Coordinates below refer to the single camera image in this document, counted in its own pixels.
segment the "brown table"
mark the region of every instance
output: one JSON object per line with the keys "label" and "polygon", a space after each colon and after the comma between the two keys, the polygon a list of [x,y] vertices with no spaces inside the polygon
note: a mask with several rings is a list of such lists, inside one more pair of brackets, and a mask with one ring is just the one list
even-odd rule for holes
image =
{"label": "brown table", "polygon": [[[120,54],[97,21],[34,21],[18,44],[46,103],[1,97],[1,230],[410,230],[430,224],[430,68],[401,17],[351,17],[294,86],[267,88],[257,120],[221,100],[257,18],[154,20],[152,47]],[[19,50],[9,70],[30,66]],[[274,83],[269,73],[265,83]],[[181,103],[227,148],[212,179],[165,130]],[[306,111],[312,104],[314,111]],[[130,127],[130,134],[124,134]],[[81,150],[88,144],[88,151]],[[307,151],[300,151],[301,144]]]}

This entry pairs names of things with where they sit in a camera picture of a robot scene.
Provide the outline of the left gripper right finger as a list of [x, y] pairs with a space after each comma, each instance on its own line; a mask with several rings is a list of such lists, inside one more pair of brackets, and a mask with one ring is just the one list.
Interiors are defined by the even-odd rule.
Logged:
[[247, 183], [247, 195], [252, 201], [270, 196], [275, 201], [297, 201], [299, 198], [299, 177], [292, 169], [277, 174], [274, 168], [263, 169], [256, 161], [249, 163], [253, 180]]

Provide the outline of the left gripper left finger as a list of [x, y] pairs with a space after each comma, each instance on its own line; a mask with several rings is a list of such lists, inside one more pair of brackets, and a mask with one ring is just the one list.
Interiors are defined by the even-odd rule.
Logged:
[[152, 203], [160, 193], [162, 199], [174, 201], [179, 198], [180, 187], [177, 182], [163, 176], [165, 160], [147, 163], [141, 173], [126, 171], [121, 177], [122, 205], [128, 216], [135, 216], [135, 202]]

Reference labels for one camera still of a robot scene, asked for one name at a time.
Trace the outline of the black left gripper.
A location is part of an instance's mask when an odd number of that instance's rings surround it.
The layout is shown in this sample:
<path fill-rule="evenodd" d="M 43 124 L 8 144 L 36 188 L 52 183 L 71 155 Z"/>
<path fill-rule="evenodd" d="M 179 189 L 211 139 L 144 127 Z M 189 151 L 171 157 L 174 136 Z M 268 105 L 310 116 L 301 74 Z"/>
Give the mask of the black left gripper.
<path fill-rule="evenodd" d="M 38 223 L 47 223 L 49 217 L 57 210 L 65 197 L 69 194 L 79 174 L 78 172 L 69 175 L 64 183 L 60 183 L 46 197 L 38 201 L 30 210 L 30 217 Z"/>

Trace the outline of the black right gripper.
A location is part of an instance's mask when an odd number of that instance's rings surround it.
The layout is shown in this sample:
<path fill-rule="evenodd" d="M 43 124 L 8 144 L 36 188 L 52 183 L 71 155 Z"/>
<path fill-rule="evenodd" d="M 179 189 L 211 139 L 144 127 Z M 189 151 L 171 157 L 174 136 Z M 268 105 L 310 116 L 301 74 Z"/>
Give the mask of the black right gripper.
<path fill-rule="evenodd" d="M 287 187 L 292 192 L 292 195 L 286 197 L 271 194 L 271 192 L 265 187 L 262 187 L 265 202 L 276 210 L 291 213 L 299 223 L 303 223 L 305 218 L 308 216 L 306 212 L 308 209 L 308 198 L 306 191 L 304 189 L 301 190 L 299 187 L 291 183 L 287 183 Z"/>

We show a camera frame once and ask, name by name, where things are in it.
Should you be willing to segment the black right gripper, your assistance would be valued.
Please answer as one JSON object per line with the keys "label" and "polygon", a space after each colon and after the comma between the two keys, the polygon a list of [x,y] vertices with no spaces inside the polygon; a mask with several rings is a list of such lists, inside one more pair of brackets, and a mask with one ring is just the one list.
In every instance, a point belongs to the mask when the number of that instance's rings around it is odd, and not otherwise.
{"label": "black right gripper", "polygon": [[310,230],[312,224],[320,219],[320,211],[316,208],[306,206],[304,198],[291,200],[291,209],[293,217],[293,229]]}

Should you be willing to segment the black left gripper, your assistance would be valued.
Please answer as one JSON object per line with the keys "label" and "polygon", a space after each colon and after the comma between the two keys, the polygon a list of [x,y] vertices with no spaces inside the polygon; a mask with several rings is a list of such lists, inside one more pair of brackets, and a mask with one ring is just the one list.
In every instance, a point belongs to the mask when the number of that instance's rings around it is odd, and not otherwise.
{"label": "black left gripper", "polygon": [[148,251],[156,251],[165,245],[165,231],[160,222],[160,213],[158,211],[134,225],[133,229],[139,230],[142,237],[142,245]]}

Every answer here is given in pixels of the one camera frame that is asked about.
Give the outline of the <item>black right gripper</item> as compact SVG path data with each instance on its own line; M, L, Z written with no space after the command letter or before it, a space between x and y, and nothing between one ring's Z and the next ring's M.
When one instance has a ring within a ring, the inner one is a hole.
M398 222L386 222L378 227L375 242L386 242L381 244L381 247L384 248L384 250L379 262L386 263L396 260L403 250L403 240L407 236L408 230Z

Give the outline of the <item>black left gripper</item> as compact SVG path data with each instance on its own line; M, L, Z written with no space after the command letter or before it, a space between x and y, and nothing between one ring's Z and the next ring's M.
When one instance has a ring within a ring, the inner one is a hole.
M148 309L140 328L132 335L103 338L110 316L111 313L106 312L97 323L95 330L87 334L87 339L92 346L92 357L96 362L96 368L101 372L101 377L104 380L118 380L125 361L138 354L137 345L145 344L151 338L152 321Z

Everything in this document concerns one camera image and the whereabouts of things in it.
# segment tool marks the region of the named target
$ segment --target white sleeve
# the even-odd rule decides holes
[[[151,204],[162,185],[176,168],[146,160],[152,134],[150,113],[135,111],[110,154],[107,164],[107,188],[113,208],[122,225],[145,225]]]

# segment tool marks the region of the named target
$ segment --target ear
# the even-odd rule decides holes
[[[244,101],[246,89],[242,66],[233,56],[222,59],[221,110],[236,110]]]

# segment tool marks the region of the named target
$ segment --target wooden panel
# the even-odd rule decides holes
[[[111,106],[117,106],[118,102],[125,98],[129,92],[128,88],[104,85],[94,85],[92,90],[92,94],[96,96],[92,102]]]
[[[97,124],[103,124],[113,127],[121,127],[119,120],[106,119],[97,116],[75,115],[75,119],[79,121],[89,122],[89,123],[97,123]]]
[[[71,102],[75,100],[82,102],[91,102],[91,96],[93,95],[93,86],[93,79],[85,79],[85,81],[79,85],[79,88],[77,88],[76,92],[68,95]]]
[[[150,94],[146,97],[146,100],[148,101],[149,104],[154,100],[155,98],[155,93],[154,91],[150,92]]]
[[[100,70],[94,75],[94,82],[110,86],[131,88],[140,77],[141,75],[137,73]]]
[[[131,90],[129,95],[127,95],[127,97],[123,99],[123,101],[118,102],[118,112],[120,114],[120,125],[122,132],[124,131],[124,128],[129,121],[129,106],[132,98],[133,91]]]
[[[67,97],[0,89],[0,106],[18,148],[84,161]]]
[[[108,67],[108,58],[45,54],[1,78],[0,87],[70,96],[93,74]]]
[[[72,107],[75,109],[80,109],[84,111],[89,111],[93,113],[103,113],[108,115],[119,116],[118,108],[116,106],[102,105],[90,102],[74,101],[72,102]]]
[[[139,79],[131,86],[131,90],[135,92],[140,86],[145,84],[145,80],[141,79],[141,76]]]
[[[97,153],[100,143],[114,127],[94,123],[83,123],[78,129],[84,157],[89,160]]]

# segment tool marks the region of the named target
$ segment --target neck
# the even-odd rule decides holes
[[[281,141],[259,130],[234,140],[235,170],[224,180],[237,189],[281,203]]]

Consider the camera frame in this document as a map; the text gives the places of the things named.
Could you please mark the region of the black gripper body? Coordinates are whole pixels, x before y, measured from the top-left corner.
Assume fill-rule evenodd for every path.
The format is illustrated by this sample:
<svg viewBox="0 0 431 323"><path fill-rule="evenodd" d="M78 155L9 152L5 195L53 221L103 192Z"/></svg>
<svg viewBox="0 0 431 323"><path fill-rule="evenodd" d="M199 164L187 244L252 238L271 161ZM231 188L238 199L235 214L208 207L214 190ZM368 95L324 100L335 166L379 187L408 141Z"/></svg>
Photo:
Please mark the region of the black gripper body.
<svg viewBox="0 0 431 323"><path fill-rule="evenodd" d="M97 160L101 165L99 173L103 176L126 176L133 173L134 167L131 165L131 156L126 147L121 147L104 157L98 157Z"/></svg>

····················

When a line in the data above contains the string "Should", copy that line.

* [Your solution]
Should you be willing to segment the black right gripper, your assistance would be valued.
Should you be willing to segment the black left gripper, your assistance would be valued.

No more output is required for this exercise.